_Try it_. Transcribe the following entries word for word. End with the line where "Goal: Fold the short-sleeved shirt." appears.

_Exercise input_.
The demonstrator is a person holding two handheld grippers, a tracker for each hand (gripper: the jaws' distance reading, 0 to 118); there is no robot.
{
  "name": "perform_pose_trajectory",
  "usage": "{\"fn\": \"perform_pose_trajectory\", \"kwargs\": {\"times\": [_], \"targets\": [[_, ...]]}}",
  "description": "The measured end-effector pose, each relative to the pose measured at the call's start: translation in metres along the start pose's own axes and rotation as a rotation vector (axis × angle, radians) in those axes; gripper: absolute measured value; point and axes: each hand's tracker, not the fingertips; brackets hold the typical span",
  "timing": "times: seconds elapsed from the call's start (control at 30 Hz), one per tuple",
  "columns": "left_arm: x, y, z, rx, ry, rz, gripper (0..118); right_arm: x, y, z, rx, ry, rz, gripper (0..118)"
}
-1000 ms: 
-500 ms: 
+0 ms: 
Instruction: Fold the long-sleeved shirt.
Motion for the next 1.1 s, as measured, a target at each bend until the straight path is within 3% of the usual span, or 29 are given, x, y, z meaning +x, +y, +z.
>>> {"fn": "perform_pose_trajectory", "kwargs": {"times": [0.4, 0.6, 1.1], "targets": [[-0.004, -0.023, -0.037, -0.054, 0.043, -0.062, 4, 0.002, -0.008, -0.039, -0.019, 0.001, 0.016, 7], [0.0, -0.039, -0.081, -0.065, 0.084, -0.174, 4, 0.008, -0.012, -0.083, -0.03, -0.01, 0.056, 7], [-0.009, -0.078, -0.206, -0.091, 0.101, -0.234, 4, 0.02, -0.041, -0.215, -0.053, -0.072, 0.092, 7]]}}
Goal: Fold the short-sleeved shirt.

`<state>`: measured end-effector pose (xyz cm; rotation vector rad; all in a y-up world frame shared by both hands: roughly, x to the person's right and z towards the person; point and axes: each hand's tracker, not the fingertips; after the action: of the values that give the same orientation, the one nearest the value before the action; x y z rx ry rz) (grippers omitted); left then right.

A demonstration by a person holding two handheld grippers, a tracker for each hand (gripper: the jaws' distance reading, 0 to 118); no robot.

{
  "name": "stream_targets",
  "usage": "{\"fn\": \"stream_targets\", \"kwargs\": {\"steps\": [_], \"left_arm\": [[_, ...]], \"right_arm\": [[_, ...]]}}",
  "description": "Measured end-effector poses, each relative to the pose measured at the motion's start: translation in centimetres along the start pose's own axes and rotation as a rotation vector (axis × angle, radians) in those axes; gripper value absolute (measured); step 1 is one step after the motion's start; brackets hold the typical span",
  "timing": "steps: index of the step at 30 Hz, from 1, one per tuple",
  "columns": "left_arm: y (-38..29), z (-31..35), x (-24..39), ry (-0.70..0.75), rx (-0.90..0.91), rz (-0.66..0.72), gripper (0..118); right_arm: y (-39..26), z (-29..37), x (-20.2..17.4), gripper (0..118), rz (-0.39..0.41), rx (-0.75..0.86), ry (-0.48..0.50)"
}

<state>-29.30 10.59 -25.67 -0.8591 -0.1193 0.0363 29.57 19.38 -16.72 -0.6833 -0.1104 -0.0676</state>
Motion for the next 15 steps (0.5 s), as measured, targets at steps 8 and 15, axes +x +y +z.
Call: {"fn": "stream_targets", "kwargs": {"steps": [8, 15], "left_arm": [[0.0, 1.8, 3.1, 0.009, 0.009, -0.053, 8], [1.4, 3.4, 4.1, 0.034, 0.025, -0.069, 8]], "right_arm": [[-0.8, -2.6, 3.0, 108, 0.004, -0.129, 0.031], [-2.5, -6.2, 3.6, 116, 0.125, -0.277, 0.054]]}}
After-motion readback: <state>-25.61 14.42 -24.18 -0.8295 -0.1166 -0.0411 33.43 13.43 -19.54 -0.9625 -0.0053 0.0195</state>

_Response area_.
The demonstrator is a person holding two handheld grippers, a tracker for each hand (gripper: the jaws' distance reading, 0 to 118); there is no robot.
{
  "name": "perform_pose_trajectory",
  "usage": "{\"fn\": \"perform_pose_trajectory\", \"kwargs\": {\"times\": [_], \"targets\": [[_, ...]]}}",
  "description": "The measured end-effector pose, each relative to the pose measured at the call's start: translation in metres along the start pose's own axes and rotation as a rotation vector (axis × angle, radians) in those axes; gripper: absolute measured value; point and axes: each hand's tracker, not the fingertips; brackets hold the typical span",
  "timing": "times: seconds elapsed from the call's start (control at 30 Hz), one per tuple",
  "columns": "left_arm: x, y, z, rx, ry, rz, gripper (0..118); right_arm: x, y, z, rx, ry, rz, gripper (0..118)"
}
-1000 ms: 
-500 ms: 
+0 ms: 
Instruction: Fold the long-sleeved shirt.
Motion for the next 1.1 s, as measured, a target at each bend until the straight path is within 3% of the usual span, or 29 are given, x, y, z meaning +x, +y, +z.
>>> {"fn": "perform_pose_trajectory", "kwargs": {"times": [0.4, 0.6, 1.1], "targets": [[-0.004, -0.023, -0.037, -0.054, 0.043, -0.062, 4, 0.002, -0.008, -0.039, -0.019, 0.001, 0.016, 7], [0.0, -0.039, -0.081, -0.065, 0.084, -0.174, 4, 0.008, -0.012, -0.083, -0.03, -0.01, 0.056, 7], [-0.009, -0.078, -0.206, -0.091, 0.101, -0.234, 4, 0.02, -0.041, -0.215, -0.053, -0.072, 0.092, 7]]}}
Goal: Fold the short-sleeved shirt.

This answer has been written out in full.